──────── Information supplied

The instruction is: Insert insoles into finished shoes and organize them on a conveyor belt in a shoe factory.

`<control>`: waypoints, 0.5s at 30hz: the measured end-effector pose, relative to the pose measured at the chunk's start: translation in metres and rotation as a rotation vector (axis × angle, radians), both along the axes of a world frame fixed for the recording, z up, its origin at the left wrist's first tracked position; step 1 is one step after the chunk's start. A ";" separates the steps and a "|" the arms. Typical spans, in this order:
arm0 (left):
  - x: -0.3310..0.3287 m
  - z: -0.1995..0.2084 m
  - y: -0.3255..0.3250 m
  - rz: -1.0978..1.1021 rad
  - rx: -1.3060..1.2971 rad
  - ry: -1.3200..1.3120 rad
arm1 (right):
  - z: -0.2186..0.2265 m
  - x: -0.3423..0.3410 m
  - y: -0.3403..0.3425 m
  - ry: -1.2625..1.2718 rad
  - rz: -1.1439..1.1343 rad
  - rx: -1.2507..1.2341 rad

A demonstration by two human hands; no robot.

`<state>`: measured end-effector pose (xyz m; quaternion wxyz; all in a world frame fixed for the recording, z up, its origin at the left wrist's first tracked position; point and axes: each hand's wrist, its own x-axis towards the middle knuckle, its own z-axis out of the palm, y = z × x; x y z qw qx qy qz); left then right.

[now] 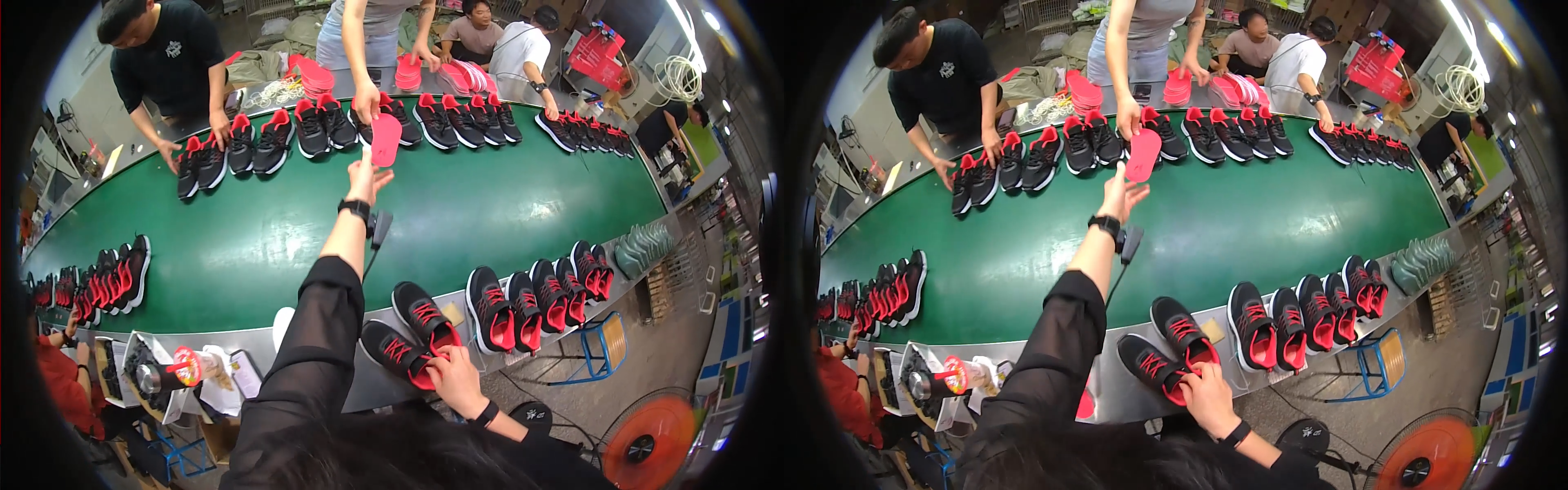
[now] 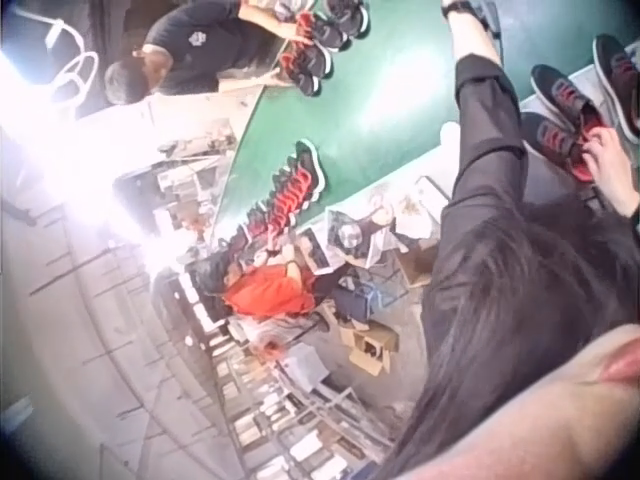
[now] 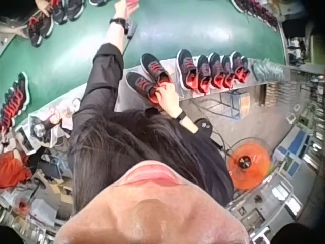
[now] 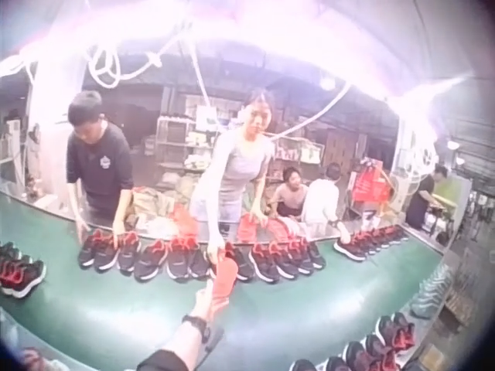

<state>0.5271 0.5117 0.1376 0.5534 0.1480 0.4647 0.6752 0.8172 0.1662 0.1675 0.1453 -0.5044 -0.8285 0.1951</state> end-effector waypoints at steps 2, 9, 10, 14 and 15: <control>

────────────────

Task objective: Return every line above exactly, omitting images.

Task answer:
The instruction is: Insert insoles into finished shoes and organize them on a conveyor belt in a shoe factory.

`<control>`: waypoints, 0.5s at 30hz: the measured end-effector pose, relative to the pose measured at the chunk's start: translation in metres and rotation as a rotation vector (axis × angle, radians), both along the axes of a world frame fixed for the recording, z up, its origin at the left wrist's first tracked position; step 1 is one step after the chunk's start. A ";" separates the steps and a "|" the arms. Typical spans, in this order:
arm0 (left):
  - x: -0.3310..0.3287 m
  - z: -0.1995..0.2084 m
  - y: -0.3255..0.3250 m
  - rz: -1.0978..1.1021 rad
  - rx: -1.3060..1.2971 rad
  - ry: -1.3200..1.3120 rad
arm1 (right):
  - z: -0.2186..0.2265 m
  - x: -0.3423..0.3410 m
  - y: -0.3403..0.3425 m
  - ry: -1.2625..1.2718 rad
  - rz: -1.1439..1.1343 rad
  - rx: -1.2507..1.2341 rad

A demonstration by two human hands; no robot.

`<state>`: measured end-effector pose (xyz m; quaternion wxyz; all in a world frame fixed for the recording, z up, its origin at the left wrist's first tracked position; point and axes: each hand's wrist, its own x-axis towards the middle knuckle, its own z-axis out of the palm, y = z × x; x y z qw qx qy qz); left then right.

[now] 
[now] 
[now] 
[now] 

<state>0.5271 0.5117 0.1376 0.5534 0.1480 0.4647 0.6752 0.8172 0.1662 0.1675 0.1453 -0.5044 -0.8285 0.1951</state> end-effector waypoints at steps 2, 9, 10, 14 and 15: <control>

The requested output is now complete.